Karamel – Trish Deseine

Een goed kookboek moet goed geschreven zijn, het onderwerp moet tot de verbeelding spreken, de receptuur moet helder en uitvoerbaar zijn, de vormgeving moet in dienst staan van de gerechten, de fotografie moet deze gerechten ondersteunen en niet andersom, en tijdens het lezen moet je mond veranderen in een minigolfslagbad voor speeksel. Aan deze vereisten voldoet Karamel in voldoende mate, Karamel is een product dat in eerste instantie een beetje kinderachtige associaties oproept Wie zich niet door deze aarzeling laat misleiden en zich in Karamel verdiept, wordt niet teleurgesteld, Het boek geeft geen geschiedenis van de zoetigheid en gaat ook niet in op de wetenschappelijke culinaire wetenswaardigheden als textuur en chemie, Het is louter een receptenboek met een korte inleiding. ‘Karamel is een bron van genot’, schrijft de in Frankrijk en Engeland bekende culischrijfster Trish Deseine in haar voorwoordje.

‘In de eerste plaats is karamel prachtig om te zien, in al zijn verschillende hoedanigheden: hard, zacht, vloeibaar, glanzend.

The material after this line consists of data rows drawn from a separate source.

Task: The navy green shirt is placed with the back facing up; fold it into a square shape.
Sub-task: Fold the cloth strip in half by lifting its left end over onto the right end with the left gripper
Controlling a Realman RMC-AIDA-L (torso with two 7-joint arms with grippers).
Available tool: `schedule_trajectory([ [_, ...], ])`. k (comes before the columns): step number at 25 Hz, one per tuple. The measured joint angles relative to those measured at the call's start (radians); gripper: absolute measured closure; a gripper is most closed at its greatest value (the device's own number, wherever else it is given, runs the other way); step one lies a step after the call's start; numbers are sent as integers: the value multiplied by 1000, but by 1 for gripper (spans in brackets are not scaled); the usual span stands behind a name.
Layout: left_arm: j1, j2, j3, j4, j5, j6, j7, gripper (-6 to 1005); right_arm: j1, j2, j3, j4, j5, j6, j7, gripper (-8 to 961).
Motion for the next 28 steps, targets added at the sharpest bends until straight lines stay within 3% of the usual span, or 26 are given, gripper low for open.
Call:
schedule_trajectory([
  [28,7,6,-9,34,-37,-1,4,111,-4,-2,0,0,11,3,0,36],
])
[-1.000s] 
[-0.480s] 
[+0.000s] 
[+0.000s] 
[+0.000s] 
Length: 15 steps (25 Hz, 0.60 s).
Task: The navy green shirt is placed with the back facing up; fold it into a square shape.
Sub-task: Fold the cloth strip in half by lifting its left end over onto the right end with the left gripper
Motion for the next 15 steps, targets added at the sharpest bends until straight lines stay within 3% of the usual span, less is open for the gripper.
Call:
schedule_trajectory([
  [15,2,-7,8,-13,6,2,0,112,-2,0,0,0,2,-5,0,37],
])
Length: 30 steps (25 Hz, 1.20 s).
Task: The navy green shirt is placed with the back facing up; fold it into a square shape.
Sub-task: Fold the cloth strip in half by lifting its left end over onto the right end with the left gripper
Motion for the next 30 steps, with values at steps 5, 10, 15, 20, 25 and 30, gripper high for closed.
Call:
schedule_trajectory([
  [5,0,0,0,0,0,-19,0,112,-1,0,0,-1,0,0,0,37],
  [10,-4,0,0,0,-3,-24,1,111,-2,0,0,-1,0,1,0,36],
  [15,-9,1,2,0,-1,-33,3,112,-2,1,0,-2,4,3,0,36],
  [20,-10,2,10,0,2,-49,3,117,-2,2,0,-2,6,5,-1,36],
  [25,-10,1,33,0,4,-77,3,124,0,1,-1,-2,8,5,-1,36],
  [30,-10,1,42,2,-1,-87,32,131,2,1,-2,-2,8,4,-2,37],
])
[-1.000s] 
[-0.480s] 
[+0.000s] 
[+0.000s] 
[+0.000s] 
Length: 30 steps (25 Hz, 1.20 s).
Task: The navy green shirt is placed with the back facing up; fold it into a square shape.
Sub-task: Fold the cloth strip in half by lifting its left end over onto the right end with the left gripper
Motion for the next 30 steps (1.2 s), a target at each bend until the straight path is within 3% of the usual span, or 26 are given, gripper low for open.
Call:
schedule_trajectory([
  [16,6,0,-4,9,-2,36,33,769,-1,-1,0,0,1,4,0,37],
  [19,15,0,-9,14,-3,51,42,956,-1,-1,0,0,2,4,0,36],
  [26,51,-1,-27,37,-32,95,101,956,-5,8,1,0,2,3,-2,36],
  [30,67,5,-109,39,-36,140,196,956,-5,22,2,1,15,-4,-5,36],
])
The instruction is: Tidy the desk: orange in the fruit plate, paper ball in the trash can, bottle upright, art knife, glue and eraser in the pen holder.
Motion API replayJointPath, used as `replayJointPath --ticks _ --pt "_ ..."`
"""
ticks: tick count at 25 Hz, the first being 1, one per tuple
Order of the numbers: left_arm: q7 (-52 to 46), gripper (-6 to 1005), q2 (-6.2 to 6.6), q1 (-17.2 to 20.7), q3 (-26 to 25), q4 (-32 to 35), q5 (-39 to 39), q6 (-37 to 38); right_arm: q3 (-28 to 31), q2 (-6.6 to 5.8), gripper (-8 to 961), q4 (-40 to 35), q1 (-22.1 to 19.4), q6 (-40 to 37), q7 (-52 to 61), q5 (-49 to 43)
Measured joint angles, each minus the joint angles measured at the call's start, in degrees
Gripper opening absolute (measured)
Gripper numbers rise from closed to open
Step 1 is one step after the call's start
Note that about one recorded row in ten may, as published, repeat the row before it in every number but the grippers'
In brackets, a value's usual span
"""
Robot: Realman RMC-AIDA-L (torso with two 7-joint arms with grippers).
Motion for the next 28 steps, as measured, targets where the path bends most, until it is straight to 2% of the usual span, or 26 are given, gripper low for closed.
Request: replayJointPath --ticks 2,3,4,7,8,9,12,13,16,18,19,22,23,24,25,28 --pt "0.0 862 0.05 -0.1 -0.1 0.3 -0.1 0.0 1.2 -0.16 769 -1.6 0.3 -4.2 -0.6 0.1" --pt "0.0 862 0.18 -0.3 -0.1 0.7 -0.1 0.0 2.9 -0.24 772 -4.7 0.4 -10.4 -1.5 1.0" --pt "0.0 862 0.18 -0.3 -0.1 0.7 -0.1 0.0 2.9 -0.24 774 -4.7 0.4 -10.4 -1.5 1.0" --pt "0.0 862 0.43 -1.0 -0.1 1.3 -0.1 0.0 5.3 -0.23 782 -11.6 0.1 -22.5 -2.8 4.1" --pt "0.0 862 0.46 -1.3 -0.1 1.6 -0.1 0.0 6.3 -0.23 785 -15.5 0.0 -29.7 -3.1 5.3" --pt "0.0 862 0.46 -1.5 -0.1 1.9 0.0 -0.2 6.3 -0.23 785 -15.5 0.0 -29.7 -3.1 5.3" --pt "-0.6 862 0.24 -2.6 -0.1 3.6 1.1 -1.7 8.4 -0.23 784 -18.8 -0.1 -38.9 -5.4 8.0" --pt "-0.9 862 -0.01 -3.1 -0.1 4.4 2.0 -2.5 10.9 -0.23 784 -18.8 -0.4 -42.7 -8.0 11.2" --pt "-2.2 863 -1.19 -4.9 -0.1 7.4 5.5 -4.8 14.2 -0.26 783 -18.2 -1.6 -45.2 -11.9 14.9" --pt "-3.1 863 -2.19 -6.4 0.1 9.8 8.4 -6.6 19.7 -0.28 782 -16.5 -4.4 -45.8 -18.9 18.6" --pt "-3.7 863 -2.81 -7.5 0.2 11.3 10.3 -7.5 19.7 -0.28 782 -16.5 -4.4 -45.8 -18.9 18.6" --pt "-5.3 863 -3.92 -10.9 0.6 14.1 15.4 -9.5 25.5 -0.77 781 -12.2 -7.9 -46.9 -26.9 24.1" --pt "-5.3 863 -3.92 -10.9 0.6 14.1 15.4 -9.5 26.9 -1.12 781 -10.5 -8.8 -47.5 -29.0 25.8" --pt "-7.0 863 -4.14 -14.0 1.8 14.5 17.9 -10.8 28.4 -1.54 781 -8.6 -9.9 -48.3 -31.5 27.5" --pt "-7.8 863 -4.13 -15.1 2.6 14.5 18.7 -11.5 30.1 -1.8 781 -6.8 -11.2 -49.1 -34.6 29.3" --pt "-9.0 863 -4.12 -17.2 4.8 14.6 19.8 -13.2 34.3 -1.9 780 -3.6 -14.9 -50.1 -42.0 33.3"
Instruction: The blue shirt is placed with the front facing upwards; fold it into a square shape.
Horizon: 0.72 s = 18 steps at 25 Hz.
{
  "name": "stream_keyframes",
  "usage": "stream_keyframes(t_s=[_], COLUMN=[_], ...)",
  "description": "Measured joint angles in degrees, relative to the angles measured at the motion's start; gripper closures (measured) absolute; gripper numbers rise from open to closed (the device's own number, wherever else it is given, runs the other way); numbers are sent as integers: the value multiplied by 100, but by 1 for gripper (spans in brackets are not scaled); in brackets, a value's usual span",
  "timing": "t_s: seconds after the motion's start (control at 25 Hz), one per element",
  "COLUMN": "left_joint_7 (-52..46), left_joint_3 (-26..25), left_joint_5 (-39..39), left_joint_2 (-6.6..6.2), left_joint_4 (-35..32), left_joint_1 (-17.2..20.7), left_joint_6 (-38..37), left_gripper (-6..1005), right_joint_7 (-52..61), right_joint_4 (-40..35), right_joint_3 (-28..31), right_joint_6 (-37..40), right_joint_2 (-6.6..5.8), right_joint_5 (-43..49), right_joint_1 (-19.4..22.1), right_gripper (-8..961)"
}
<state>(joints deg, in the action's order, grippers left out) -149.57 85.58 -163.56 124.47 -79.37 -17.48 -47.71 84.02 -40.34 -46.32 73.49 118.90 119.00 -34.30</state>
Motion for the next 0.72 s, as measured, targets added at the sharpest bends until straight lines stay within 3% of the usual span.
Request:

Maar in de mond komen de talloze texturen en verfijnde smaken pas goed tot hun recht’ Deseine daagt haar lezers uit met haar mee te gaan op een ‘uitdagende en plezierige reis, die leidt naar de sensuele wereld van een unieke en onweerstaanbare substantie,’ Vervolgens presenteert ze een groot aantal bereidingswijzen, drankjes, koekjes, puddinkjes, friandises, taarten, sauzen, snoepjes, moussejes, trifles, maar ook – en dat maakt het boek echt om te watertanden – een reeks hartige gerechten met karamel. Het hoofdstuk waarin deze recepten staan, heet ‘Achter in de mond’, een verwijzing naar onze tong, die zoete stoffen voornamelijk waarneemt met de punt. Achterin de mond wordt het zure, bittere en zoute geproefd, Enkele gerechten die daarbij horen: varkenshaas gebakken in sinasappel-karamelsaus, gekaramelliseerde zalm, preisoep met yoghurt en karamelboter, gebakken ganzenlever met balsamicokaramel en meiknolletje. Uitspattingen voor de hele mond.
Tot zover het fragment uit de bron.